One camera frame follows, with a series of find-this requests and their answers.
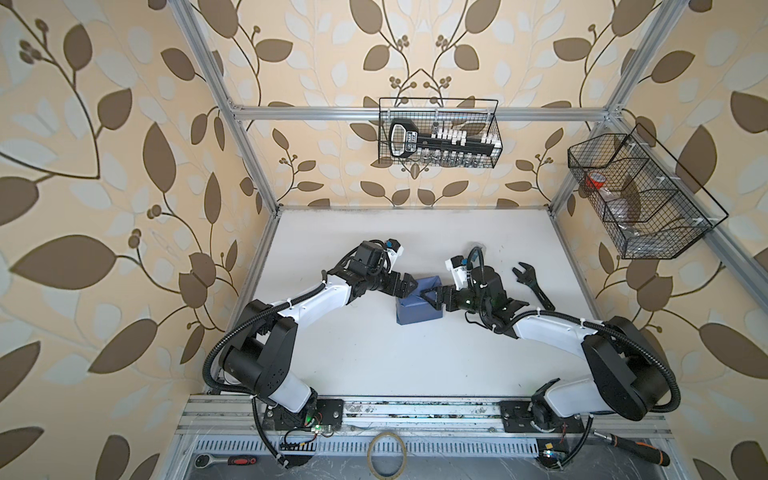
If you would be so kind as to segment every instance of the yellow tape ring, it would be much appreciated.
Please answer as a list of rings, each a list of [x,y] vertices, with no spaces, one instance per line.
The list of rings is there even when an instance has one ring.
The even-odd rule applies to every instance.
[[[400,465],[400,470],[395,472],[394,475],[390,475],[389,477],[385,477],[379,474],[373,468],[373,464],[371,463],[371,453],[373,452],[373,446],[376,444],[376,442],[378,442],[380,439],[383,439],[384,437],[392,437],[395,440],[397,440],[402,450],[402,465]],[[398,478],[406,470],[407,461],[408,461],[408,452],[406,451],[406,444],[403,443],[402,439],[394,432],[381,432],[373,440],[371,440],[370,445],[368,445],[368,468],[370,468],[371,473],[373,473],[373,476],[378,478],[379,480],[395,480],[395,478]]]

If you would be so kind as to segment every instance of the black wire basket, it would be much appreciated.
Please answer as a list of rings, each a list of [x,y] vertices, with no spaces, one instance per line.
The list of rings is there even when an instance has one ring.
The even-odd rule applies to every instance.
[[[379,162],[493,168],[504,149],[497,106],[474,98],[380,98]]]
[[[647,151],[650,145],[674,161],[674,174],[657,164]],[[728,218],[710,192],[640,124],[629,134],[602,134],[568,148],[568,168],[623,259],[678,257]],[[718,210],[717,215],[703,211],[694,198]]]

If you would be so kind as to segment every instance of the floral wallpaper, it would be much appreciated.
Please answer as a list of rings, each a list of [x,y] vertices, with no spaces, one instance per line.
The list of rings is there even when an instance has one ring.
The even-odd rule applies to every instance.
[[[541,207],[568,172],[584,122],[501,122],[495,168],[427,167],[378,158],[375,125],[254,121],[251,144],[278,203],[311,207]]]
[[[721,228],[768,268],[768,4],[689,6],[624,113],[679,156],[690,176],[678,174],[712,192],[731,215]],[[558,221],[604,318],[632,319],[675,371],[683,404],[667,418],[690,471],[768,478],[768,314],[704,242],[675,260],[619,260],[577,192]]]
[[[164,7],[0,0],[0,477],[156,473],[259,245]]]
[[[230,96],[249,106],[364,97],[601,107],[654,0],[192,0]]]

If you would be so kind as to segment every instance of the blue package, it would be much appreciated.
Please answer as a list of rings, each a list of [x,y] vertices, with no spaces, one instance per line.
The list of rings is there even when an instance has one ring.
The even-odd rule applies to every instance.
[[[435,310],[419,295],[422,290],[427,290],[435,286],[441,286],[439,276],[429,276],[416,280],[419,286],[406,298],[397,299],[397,323],[408,325],[410,323],[425,322],[442,318],[442,308]]]

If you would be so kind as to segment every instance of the screwdriver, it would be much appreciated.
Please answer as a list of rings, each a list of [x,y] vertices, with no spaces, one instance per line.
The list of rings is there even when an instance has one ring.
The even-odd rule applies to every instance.
[[[612,433],[593,432],[596,436],[610,443],[611,446],[626,450],[643,460],[666,467],[670,464],[670,456],[664,451],[643,442],[632,442]]]

----------

◆ YOUR ASSIGNMENT: The answer is the entries above, given again exactly, with no pictures among them.

◆ TASK OUTPUT:
One camera frame follows, with a series of find-this requests and their answers.
If you would be so kind as to segment every instance of the yellow tape ring, it would be much appreciated.
Please answer as a list of rings, each a list of [x,y] vertices, with no spaces, one instance per line.
The list of rings is there even when an instance has one ring.
The even-odd rule applies to every instance.
[[[400,465],[400,470],[395,472],[394,475],[390,475],[389,477],[385,477],[379,474],[373,468],[373,464],[371,463],[371,453],[373,452],[373,446],[376,444],[376,442],[378,442],[380,439],[383,439],[384,437],[392,437],[395,440],[397,440],[402,450],[402,465]],[[398,478],[406,470],[407,461],[408,461],[408,452],[406,451],[406,444],[403,443],[402,439],[394,432],[381,432],[373,440],[371,440],[370,445],[368,445],[368,468],[370,468],[371,473],[373,473],[373,476],[378,478],[379,480],[395,480],[395,478]]]

If you would be so kind as to segment every instance of the black wire basket, it would be much appreciated.
Please answer as a list of rings, each a list of [x,y] vertices, with no spaces, one instance per line.
The list of rings is there even when an instance has one ring.
The even-odd rule applies to every instance.
[[[379,162],[493,168],[504,149],[497,106],[474,98],[380,98]]]
[[[647,151],[650,145],[674,161],[674,174],[657,164]],[[728,218],[710,192],[640,124],[629,134],[602,134],[568,148],[568,168],[623,259],[678,257]],[[718,210],[717,215],[703,211],[694,198]]]

If you would be so kind as to segment every instance of the floral wallpaper, it would be much appreciated.
Please answer as a list of rings, each a list of [x,y] vertices, with no spaces, one instance per line.
The list of rings is there even when an instance has one ring.
The even-odd rule applies to every instance.
[[[541,207],[568,172],[584,122],[501,122],[495,168],[427,167],[378,158],[375,125],[254,121],[251,144],[278,203],[311,207]]]
[[[721,228],[768,268],[768,4],[689,6],[624,113],[679,156],[690,176],[678,174],[712,192],[731,215]],[[558,221],[604,318],[632,319],[675,371],[683,404],[667,418],[690,471],[768,478],[768,314],[704,242],[675,260],[619,260],[577,192]]]
[[[164,7],[0,0],[0,477],[156,473],[259,245]]]
[[[230,96],[249,106],[364,97],[601,107],[654,0],[192,0]]]

If you would be so kind as to segment every instance of the blue package, it would be much appreciated.
Please answer as a list of rings, each a list of [x,y] vertices, with no spaces, one instance per line.
The list of rings is there even when an instance has one ring.
The even-odd rule applies to every instance.
[[[435,310],[419,295],[422,290],[427,290],[435,286],[441,286],[439,276],[429,276],[416,280],[419,286],[406,298],[397,299],[397,323],[408,325],[410,323],[425,322],[442,318],[442,308]]]

If you would be so kind as to segment every instance of the screwdriver, it would be much appreciated.
Please answer as a list of rings, each a list of [x,y] vertices, with no spaces, one instance per line.
The list of rings is there even when an instance has one ring.
The even-odd rule applies to every instance.
[[[612,433],[593,432],[596,436],[610,443],[611,446],[626,450],[643,460],[666,467],[670,464],[670,456],[664,451],[643,442],[632,442]]]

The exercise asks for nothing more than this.